Fuentes didn't think so. "Maybe. But these walls, man, are thick." He looked at Amelia. "Three years I didn't hear nothing in there until they open the cell. Now you're ready?"

Amelia nodded and Fuentes stared at her a few moments before turning and going out.

Yaro had the horses across the yard and was through the archway before they reached it. Fuentes told him to get the Mausers from the room of the domino players, cover them with something. Yaro nodded. Now he pressed one finger to his lips and Amelia saw the blood on his hands.

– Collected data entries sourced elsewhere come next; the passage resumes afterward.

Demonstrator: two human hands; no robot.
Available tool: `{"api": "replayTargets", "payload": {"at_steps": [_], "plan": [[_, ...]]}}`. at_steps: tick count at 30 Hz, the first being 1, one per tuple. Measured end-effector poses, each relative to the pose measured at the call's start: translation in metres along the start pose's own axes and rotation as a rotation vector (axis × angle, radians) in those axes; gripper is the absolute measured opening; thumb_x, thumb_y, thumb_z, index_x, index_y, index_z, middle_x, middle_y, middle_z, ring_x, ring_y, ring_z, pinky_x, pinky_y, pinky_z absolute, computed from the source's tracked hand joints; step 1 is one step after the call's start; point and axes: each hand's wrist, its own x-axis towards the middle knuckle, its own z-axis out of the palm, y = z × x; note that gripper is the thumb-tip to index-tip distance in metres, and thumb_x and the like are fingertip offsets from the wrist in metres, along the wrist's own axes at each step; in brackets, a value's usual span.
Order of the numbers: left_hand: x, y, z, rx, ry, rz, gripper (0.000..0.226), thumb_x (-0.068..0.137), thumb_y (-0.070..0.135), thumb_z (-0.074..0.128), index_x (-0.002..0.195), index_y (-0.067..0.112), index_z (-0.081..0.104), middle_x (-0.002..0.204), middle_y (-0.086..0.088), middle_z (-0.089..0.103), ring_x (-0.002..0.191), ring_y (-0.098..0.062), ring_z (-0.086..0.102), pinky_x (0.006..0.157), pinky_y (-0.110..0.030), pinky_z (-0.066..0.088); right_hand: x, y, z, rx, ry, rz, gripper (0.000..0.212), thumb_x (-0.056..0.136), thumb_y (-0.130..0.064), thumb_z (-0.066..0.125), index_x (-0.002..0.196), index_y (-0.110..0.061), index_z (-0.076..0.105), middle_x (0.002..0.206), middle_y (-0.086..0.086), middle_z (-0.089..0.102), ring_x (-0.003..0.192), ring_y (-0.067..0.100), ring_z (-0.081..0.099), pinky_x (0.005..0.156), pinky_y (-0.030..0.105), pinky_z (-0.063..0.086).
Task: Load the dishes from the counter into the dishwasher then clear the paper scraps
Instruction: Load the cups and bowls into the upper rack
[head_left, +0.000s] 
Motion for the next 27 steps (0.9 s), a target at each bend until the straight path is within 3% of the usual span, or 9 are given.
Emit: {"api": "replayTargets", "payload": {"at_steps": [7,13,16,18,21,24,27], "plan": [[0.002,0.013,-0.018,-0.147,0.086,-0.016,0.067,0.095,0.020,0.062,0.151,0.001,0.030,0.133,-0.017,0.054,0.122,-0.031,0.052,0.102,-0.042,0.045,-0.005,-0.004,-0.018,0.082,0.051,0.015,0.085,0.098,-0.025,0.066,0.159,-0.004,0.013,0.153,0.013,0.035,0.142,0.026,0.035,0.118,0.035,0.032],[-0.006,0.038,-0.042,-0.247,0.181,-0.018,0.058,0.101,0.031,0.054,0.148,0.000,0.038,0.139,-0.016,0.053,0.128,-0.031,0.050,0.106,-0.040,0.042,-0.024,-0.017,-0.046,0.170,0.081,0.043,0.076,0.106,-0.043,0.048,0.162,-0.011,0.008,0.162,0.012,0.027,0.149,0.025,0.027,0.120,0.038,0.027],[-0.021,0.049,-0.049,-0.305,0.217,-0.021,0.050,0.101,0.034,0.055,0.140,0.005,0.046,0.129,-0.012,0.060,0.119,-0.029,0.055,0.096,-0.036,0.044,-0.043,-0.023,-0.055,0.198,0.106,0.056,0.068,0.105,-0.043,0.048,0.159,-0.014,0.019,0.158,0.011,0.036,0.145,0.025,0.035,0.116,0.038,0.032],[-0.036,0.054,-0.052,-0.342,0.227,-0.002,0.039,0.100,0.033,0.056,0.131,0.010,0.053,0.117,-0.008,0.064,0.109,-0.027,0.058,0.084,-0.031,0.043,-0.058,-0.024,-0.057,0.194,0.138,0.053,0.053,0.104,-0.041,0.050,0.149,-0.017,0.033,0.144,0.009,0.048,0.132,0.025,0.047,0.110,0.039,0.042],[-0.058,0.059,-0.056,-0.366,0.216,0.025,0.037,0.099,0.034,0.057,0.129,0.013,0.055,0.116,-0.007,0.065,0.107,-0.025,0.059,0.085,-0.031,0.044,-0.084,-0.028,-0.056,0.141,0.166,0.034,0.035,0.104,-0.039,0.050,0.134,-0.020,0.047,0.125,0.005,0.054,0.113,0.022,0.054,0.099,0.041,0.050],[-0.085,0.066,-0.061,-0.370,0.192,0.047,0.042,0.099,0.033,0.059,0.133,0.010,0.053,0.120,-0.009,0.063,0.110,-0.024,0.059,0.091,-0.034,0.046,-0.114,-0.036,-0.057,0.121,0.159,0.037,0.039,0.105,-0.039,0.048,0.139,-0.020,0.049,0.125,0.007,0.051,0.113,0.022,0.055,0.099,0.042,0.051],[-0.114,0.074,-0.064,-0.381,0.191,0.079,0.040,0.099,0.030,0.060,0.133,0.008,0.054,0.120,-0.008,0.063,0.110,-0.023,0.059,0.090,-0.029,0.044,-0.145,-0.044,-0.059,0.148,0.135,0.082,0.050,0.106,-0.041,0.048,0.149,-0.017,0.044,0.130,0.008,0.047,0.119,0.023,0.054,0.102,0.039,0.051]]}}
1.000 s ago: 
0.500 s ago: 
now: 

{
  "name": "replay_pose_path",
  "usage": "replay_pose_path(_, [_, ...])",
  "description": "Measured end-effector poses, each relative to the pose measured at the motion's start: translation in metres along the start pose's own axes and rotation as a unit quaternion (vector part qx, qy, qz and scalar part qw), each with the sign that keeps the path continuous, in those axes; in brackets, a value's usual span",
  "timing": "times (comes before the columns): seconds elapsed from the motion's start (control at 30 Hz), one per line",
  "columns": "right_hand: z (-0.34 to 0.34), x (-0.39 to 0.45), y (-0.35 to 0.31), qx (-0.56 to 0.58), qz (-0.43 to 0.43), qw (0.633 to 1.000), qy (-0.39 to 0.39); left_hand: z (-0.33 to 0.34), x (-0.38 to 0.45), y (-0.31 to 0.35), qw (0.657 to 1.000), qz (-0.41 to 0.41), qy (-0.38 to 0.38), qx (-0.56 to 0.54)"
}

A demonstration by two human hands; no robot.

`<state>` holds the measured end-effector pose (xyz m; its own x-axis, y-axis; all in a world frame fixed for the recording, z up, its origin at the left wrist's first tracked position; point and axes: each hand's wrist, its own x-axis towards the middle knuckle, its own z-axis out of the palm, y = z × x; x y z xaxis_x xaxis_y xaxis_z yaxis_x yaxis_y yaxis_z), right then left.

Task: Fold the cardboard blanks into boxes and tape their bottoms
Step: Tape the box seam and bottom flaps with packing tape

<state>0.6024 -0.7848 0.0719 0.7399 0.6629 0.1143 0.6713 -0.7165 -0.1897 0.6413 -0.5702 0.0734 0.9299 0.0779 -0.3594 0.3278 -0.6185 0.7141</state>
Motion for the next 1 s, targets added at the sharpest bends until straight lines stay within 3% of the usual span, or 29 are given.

They moved along this roadway through the fortress until they came to the first corridor and looked down the length of it, dimly lit with coal oil lanterns every ten meters or so. Fuentes motioned and they followed him, Amelia holding the grip of the big revolver in both hands. They came to doors that stood open and looked into bare rooms. At the first closed door Rudi pa;essed the latch and inched the door open enough to see a man asleep on a cot with an iron frame, the man lying on his back, his mouth open. Amelia, close to one side of the doorway, could hear him snoring. She watched Rudi ease the door open a little more, raise the machete in front of him and go in.

Fuentes stood on the other side of the doorway looking at her and she stared back at him waiting for the sound that would come, Amelia knowing the sound of a man being hacked with a machete, Fuentes holding her eyes she believed to test her, see how she accepted this. So when the sound came, the solid hacking, smacking sound of the blade striking a man's body, the gasp, the muffled cry cut off, she stepped into the doorway and watched Rudi Calvo raise the machete and hack down with it, the blade rising, falling, the man twisting in the bed, arms raised to protect himself, the metal frame scraping on the stone floor, Rudi grunting with the effort. When he had finished the Guardia and searched him for keys, he came toward them shaking his head.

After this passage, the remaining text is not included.